**What the task requires**
Copy the data below exactly, but not the pictures it contains.
*** Data excerpt ***
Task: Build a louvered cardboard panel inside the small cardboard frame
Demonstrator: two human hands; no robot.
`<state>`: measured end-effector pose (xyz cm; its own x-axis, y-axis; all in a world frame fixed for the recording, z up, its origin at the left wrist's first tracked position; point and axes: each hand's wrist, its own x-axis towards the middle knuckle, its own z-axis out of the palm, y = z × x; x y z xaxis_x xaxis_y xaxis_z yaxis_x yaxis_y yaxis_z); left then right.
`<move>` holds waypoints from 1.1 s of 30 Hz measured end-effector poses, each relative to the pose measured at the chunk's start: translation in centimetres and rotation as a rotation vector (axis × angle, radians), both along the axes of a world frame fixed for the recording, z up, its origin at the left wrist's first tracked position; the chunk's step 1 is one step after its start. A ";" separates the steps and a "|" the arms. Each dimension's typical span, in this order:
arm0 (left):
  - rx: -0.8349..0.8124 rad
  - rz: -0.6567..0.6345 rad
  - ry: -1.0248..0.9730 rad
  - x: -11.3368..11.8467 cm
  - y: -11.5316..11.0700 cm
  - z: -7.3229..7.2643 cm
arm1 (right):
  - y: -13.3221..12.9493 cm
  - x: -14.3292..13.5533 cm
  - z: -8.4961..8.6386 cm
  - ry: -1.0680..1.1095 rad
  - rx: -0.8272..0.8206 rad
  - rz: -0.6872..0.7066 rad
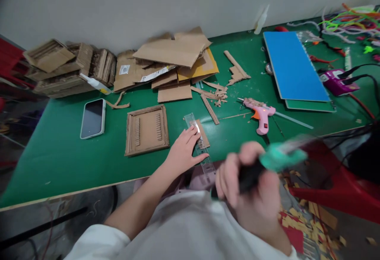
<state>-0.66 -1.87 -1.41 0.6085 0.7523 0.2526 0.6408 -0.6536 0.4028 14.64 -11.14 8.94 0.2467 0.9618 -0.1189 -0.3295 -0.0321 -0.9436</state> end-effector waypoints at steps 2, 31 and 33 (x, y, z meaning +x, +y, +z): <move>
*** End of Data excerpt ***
**Exercise output**
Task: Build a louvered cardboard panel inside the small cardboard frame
Demonstrator: two human hands; no robot.
`<state>`: measured end-effector pose (xyz cm; its own x-axis, y-axis; all in a world frame fixed for the recording, z up, its origin at the left wrist's first tracked position; point and axes: each hand's wrist, its own x-axis towards the middle knuckle, its own z-axis out of the palm, y = z × x; x y z xaxis_x xaxis_y xaxis_z yaxis_x yaxis_y yaxis_z); left then right.
`<move>` holds waypoints from 1.1 s of 30 Hz measured end-effector poses, each relative to the pose measured at the chunk's start: translation in centimetres and rotation as a rotation vector (axis × angle, radians), both along the axes of a world frame fixed for the recording, z up, its origin at the left wrist's first tracked position; the chunk's step 1 is one step after its start. A ";" separates the steps and a "|" the arms. Each dimension's typical span, in this order:
arm0 (left):
  - rx: -0.8349..0.8124 rad
  - rz: -0.6567..0.6345 rad
  - ry: -1.0248..0.9730 rad
  - x: -11.3368..11.8467 cm
  - y: -11.5316..11.0700 cm
  - z: -7.3229..7.2643 cm
arm1 (right):
  - y: -13.3221..12.9493 cm
  - x: -14.3292..13.5533 cm
  - z: -8.4961..8.6386 cm
  - ry: -1.0680..1.1095 rad
  - rx: -0.8272..0.8206 rad
  - rz: -0.6872..0.7066 rad
<state>-0.66 -1.87 -1.41 0.6085 0.7523 0.2526 0.6408 -0.6536 0.4028 14.64 -11.14 8.94 0.2467 0.9618 -0.1189 -0.3295 -0.0321 -0.9436</state> end-effector waypoints at steps 2, 31 and 33 (x, y, z meaning +x, +y, +z): <move>

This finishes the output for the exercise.